Они умолкли и задумались. В тишине явственно слышался гул фронтовой канонады. Струшня немигающим взглядом уставился в одну точку и поглаживал футляр фотоаппарата, который рядом с биноклем висел у него на груди. Злобич сидел совсем неподвижно, глядя перед собой и задумчиво хмуря брови. Орудийные раскаты пробудили в нем целый рой волнующих мыслей. Когда Советская Армия будет на Калиновщине? Как лучше помочь ей партизанскими боями? Как пройдет сегодня ночью «концерт на рельсах»? Окажется ли в Гроховке Надя? Где же все-таки Сергей?
— Пилип Гордеевич, не возвращаются наши разведчики и вести никакой не подают, — нарушил молчание Злобич. — Сколько волнений!
— Много, очень много. Чего только не испытаешь на своем веку, — Струшня понимающе посмотрел на Злобича и сочувственно продолжал: — Тяжело на сердце бывает, когда стрясется с близким тебе человеком беда. Я лет на тридцать старше тебя и больше пережил всякой всячины… Сегодняшнее утро, например, началось у меня с приятных новостей: проснулся я, а мне адъютант подает два письма — от сына и от дочки, письма хорошие, веселые, а потом пошли бесконечные и самые разнообразные тревоги и заботы. — Струшня покачал головой и дружески коснулся рукой плеча Злобича. — Но в борьбе с трудностями, дружище, и познается человек.

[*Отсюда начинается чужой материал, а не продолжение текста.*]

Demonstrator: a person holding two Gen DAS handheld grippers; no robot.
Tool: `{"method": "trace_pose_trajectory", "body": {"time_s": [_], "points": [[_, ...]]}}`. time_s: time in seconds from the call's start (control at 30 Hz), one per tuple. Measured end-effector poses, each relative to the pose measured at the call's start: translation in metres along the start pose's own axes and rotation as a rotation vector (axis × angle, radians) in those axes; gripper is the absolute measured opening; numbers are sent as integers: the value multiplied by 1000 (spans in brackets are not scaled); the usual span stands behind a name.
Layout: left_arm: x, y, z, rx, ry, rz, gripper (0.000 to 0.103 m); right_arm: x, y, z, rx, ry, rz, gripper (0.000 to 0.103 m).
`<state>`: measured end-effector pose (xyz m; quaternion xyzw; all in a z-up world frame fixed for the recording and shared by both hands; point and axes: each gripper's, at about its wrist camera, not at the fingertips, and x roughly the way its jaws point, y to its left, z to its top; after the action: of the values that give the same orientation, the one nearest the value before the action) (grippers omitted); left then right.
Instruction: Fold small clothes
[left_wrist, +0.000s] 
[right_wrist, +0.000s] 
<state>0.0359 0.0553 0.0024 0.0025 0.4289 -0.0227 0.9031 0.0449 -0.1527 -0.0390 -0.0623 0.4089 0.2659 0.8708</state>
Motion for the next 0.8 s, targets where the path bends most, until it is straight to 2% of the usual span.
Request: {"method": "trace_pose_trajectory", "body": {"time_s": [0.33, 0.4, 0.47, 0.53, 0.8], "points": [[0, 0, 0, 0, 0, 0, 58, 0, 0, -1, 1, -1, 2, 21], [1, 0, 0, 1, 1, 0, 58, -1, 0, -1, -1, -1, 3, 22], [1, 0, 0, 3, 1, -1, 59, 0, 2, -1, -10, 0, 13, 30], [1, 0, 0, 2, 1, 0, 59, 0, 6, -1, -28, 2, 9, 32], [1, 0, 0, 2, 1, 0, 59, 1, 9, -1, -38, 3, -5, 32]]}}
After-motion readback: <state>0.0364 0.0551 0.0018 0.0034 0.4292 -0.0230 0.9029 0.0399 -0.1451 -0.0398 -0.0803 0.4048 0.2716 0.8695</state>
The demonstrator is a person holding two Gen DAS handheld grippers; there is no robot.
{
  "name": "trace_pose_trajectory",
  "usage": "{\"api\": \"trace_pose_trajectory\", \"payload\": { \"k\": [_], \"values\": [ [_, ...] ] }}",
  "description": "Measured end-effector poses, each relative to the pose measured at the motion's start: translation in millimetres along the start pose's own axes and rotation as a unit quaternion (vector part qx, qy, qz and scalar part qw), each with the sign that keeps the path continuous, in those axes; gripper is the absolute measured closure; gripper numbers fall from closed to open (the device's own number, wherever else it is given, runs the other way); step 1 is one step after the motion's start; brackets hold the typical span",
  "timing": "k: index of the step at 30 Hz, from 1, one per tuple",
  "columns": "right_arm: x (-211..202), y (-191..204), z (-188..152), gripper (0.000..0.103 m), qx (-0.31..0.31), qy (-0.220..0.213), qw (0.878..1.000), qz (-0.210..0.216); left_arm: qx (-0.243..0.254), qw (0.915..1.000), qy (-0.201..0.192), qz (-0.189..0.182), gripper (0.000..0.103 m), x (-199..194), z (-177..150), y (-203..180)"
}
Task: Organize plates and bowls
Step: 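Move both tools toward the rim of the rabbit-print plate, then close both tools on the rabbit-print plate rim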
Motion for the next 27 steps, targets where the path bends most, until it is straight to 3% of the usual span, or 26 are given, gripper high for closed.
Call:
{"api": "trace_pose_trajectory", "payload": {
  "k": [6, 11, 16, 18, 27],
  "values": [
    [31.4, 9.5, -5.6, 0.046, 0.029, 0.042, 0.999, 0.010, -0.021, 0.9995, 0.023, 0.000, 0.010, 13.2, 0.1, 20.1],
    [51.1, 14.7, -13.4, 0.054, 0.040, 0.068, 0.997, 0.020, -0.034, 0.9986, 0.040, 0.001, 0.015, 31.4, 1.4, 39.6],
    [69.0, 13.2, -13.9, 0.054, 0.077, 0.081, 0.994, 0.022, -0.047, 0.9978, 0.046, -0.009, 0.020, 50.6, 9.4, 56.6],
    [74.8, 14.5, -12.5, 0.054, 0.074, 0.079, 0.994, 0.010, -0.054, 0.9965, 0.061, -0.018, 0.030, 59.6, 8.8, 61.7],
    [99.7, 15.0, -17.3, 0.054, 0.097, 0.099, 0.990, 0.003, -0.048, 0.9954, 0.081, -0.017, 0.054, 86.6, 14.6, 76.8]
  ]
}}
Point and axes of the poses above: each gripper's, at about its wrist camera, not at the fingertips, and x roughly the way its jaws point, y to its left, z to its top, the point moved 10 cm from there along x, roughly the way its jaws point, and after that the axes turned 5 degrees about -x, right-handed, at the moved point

Посещение штаба хоть и не внесло ясности в вопрос о том, где находятся Надя и Сергей, тем не менее несколько развеяло грусть Злобича. Из штаба он выехал более бодрым.
Вернувшись в лагерь, он увидел необычное оживление — бригада готовилась к походу. Одни чистили оружие, набивали диски и подсумки патронами, проверяли исправность подрывных приспособлений, укладывали в вещевые мешки комплекты толовых шашек, чинили обмундирование, просушивали портянки; другие, закончив сборы в дорогу, горячо рассуждали о предстоящей боевой операции, о приближающейся встрече с Советской Армией; некоторые партизаны веселились, распевали песни.

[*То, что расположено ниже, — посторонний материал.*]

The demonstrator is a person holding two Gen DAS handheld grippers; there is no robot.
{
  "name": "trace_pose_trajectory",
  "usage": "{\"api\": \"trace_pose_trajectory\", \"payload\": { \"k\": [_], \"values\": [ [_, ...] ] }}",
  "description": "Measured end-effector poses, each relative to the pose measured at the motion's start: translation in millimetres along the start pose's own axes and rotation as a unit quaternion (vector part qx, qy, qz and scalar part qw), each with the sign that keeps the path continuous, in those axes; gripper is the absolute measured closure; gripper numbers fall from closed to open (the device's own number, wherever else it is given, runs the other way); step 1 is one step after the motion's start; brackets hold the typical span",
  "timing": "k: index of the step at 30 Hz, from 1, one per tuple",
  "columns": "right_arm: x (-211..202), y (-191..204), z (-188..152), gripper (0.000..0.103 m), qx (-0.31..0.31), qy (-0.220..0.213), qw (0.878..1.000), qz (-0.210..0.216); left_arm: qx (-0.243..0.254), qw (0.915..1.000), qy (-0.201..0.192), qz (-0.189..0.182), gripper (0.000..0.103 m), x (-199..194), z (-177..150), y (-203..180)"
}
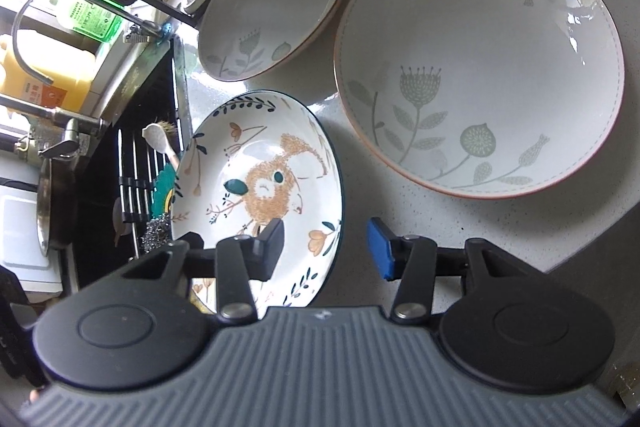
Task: Organize plates and bowls
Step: 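Close both tools on the rabbit-print plate rim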
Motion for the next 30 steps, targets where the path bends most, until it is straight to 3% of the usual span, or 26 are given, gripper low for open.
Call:
{"api": "trace_pose_trajectory", "payload": {
  "k": [7, 11, 20, 23, 30],
  "values": [
    [16.9, 3.1, 2.6, 0.075, -0.007, 0.012, 1.000, -0.005, -0.025, 0.9995, 0.015, -0.016, 0.075, 18.2, 10.4, 14.9],
    [19.1, 5.2, 8.9, 0.079, -0.026, 0.004, 0.999, -0.019, -0.035, 0.9990, 0.017, -0.022, 0.082, 21.5, 13.3, 15.0],
    [21.8, 0.3, 13.6, 0.088, -0.048, -0.004, 0.999, -0.016, -0.029, 0.9994, 0.008, -0.019, 0.086, 22.1, 14.8, 10.6],
    [21.3, 7.0, 14.5, 0.088, -0.102, -0.020, 0.994, -0.025, -0.031, 0.9992, 0.011, -0.022, 0.088, 18.9, 13.6, 11.8],
    [14.4, 8.7, 22.6, 0.088, -0.109, -0.039, 0.993, 0.000, -0.020, 0.9996, 0.001, -0.020, 0.089, 5.9, 13.8, 7.7]
  ]
}}
Point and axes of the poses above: each gripper's, at about its wrist camera, not at the fingertips, and x roughly the way its jaws point, y to its left, z to its top, the point moved 10 cm from there along x, roughly the way its jaws point, and after that the axes turned 5 degrees about -x, right-handed, at the moved point
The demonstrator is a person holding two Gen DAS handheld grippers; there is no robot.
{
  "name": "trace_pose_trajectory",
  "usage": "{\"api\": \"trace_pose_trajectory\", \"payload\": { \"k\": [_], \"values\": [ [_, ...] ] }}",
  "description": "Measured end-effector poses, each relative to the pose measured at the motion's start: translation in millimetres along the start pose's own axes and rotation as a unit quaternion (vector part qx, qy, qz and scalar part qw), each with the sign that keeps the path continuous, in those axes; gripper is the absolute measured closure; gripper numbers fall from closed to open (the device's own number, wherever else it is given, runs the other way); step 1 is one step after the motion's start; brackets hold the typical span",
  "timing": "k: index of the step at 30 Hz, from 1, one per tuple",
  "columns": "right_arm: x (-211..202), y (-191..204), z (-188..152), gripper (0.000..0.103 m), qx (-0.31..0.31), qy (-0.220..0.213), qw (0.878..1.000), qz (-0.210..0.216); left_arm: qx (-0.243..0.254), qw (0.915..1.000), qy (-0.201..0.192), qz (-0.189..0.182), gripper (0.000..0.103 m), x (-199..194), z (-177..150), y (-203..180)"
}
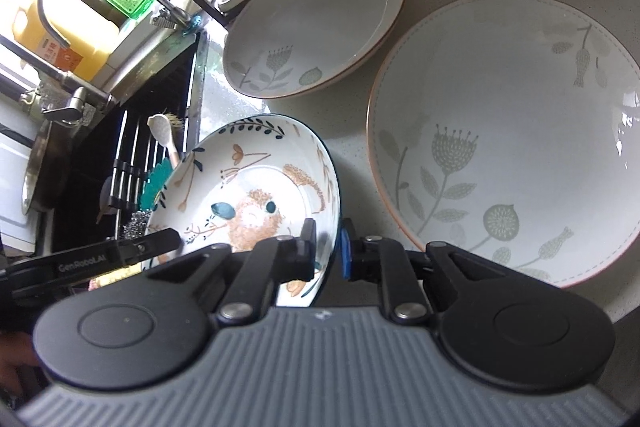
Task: Organize plates and bowls
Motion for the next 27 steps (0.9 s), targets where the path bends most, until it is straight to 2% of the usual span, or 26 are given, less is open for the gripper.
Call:
{"api": "trace_pose_trajectory", "payload": {
  "k": [9, 19, 27],
  "values": [
    [-15.3, -1.8, 10.7, 0.088, -0.027, -0.015, 0.999, 0.023, -0.012, 0.9998, -0.014, -0.005, 0.089, -14.2, -1.7, -12.9],
    [-42.7, -7.0, 27.6, 0.088, -0.034, -0.046, 0.997, 0.050, -0.004, 0.9993, -0.035, -0.010, 0.089, -36.7, 10.2, -38.1],
    [-73.4, -16.9, 41.1, 0.088, -0.038, -0.074, 0.995, 0.051, 0.016, 0.9977, -0.061, -0.026, 0.091, -59.6, 25.6, -74.7]
  ]
}}
Point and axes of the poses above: each gripper's, at about its wrist camera, not at the fingertips, and x roughly the way its jaws point, y to its left, z to its top, the point moved 10 cm from there along x, roughly the way its jaws point, and after that the axes turned 5 degrees about -x, right-handed, at the moved point
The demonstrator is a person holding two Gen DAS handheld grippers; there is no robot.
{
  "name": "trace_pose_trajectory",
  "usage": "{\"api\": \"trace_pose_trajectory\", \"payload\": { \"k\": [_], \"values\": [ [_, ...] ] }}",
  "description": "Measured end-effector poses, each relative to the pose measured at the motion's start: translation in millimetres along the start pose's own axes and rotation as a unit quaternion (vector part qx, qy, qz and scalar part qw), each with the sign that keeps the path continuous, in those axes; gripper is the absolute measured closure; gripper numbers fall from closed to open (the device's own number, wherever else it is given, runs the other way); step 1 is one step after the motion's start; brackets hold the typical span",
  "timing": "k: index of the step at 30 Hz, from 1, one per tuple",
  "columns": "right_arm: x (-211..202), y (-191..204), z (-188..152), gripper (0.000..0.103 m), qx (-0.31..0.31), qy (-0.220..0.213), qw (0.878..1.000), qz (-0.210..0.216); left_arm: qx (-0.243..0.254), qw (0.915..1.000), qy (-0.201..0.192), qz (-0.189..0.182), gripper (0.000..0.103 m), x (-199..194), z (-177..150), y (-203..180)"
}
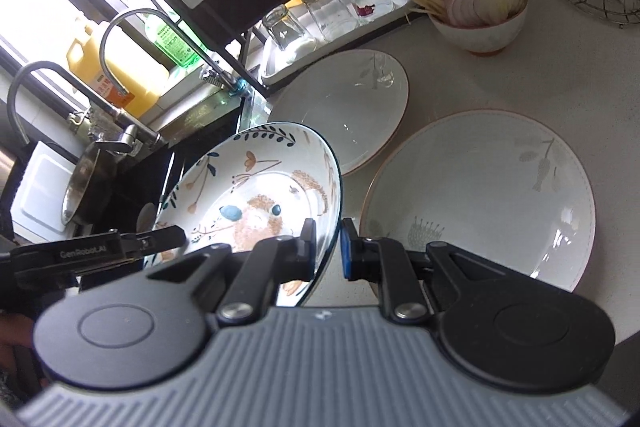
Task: Organize plates and bowls
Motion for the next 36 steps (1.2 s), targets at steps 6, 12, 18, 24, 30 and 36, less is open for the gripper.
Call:
{"api": "trace_pose_trajectory", "payload": {
  "k": [6, 12, 18, 24, 30, 36],
  "values": [
    [-19.0, -16.0, 13.5, 0.088, 0.003, -0.024, 1.000, -0.014, 0.018, 0.9996, -0.011, -0.020, 0.092, 0.5, 8.5, -34.4],
    [-38.2, -42.0, 22.1, 0.088, 0.016, -0.051, 0.998, -0.038, 0.041, 0.9983, -0.002, -0.042, 0.092, 16.4, 9.2, -70.5],
    [-56.1, -75.4, 21.1, 0.088, 0.036, -0.067, 0.994, -0.073, 0.068, 0.9959, 0.011, -0.059, 0.092, 41.3, 4.2, -110.2],
    [-63.6, -109.3, 14.6, 0.088, 0.042, -0.074, 0.990, -0.108, 0.092, 0.9930, 0.027, -0.069, 0.092, 70.2, -4.2, -142.7],
    [-59.3, -130.4, 2.7, 0.088, 0.051, -0.066, 0.987, -0.137, 0.104, 0.9905, 0.060, -0.068, 0.091, 97.3, -24.0, -150.1],
    [-45.0, -130.9, -17.8, 0.088, 0.048, -0.041, 0.987, -0.147, 0.089, 0.9902, 0.091, -0.056, 0.090, 113.5, -43.0, -129.5]
  ]
}}
Point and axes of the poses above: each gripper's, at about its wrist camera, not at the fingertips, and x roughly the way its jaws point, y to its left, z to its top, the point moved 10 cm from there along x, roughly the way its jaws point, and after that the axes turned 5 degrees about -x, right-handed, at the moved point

Особенно людно было возле шалаша Янки Вырвича. Сегодня у этого отделения большая радость — оно завоевало в соединении первенство по диверсионно-подрывной работе за прошедший месяц и получило переходящее красное знамя, то знамя, которое когда-то пионеры деревни Смолянки подарили комсомольцам района. Теперь это знамя торжественно возвышалось над шалашом, а отважные подрывники сидели плотным кольцом вокруг гармониста и вслед за Янкой Вырвичем, своим боевым командиром и голосистым запевалой, под аккомпанемент гармони выводили слова задушевной песни:
Партизан — перелетная птица, Отдохни у лесного костра…Неподалеку от отделения Янки Вырвича, под треньканье балалайки, несколько хлопцев отчаянно отплясывали, а стоящие рядом, хлопая в ладоши, задорно подпевали:
Ой, Лявониху Лявон полюбил, Лявонихе черевички купил, Лявониха, душа ласковая, Черевичками поляскивает…— За ногу его, за ногу хватай! — неслось с края поляны, где боролись два паренька, вокруг которых толпились «болельщики».
— Базар, Борис Петрович, настоящий базар, — улыбаясь, сказал Сандро, идя следом за Злобичем от коновязи к штабу.

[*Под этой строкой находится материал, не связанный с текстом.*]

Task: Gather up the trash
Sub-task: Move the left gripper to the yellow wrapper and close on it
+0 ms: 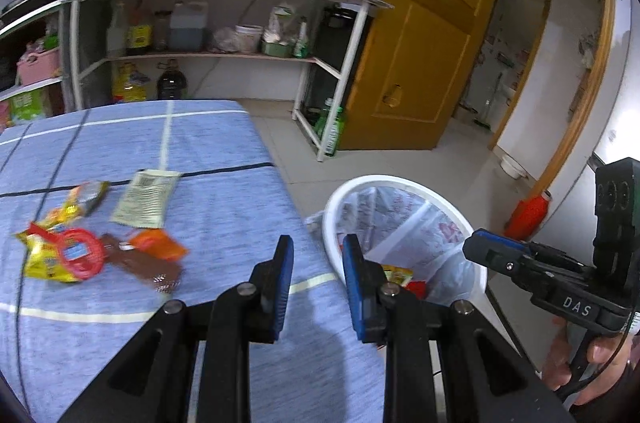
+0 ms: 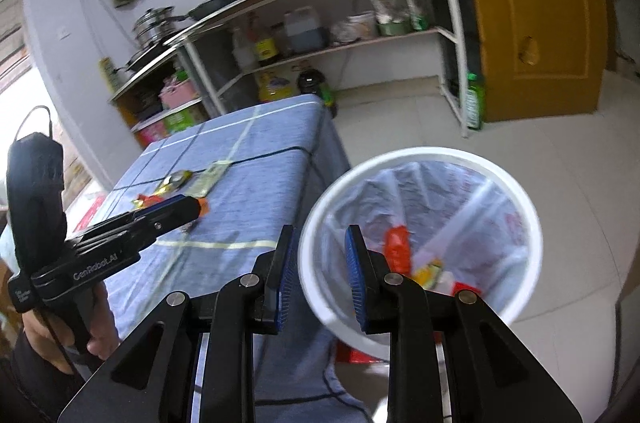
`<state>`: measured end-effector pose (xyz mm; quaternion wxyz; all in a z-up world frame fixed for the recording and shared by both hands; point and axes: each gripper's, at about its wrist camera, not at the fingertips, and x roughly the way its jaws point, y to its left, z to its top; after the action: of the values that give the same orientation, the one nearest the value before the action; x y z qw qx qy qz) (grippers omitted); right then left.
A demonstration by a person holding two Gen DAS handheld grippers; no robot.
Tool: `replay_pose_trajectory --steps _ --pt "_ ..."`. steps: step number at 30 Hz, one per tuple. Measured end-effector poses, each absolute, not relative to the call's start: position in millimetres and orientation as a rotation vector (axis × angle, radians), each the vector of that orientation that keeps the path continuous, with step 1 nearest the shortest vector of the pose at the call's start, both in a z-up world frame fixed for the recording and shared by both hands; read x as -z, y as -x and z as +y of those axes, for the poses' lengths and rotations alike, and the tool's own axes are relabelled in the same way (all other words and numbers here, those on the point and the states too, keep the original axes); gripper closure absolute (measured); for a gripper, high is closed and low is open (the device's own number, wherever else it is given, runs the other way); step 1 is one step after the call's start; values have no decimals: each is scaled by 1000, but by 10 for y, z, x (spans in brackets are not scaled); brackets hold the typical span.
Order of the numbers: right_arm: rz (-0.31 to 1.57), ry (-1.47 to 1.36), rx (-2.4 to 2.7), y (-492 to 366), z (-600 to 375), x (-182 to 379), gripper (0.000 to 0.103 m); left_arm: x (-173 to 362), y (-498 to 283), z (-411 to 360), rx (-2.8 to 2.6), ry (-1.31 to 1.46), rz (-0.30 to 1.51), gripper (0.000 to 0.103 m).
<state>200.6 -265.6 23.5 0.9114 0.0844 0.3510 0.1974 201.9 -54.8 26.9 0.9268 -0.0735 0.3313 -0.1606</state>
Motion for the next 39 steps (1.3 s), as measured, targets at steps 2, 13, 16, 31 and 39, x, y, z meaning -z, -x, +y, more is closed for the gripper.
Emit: replay_pose_trajectory --steps 2,13,16,31,39 --pt "720 -149 -435 -2005 -2515 -257 77 -280 -1978 -414 304 154 671 77" --pt "729 -67 -562 -2070 -1828 -278 77 -261 -1817 520 117 208 650 68" --pt "731 -35 -590 -2102 -1641 -275 77 -221 -1805 756 68 242 645 59" --pt "779 113 -685 -2343 -934 -56 65 139 -2028 1336 -45 314 722 59" --pt "803 146 -704 -2499 -735 4 64 250 -2213 1410 -39 360 765 59"
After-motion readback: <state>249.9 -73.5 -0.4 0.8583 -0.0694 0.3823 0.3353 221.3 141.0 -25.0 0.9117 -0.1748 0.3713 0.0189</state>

— Пускай позабавятся, душу отведут… Достается им… Из одного боя пришли — другой впереди. — И, подойдя к Столяренко, на пне возле штабной палатки расписывавшему маршруты для каждого отряда, сказал: — Вот молодцы, Семен, а? С такими горы можно перевернуть.
— Славные хлопцы… Что узнал?
— Ничего утешительного. В Гроховку согнано много народу.
— Может, и Поддубный с Надей там?
— Может быть… Выясняют. Мартынов приказал направить в его распоряжение один взвод.
— Для чего?
— Ночью самолеты прилетят забрать раненых… да и стражу надо оставить в лагере.
— Все это правильно. Но люди на железную дорогу рвутся. Кому же хочется здесь сидеть? Эх, Павел Казимирозич… Взял бы у Ганаковича, так нет же, всегда у нас норовит.
— Я уже спорил, но все бесполезно. И Ганаковичу ты не завидуй. Ему тоже дали занятие — охранять семейный лагерь, полвзвода берут у него. А нам — другое. Понравились Мартынову наши хлопцы — при себе и оставляет.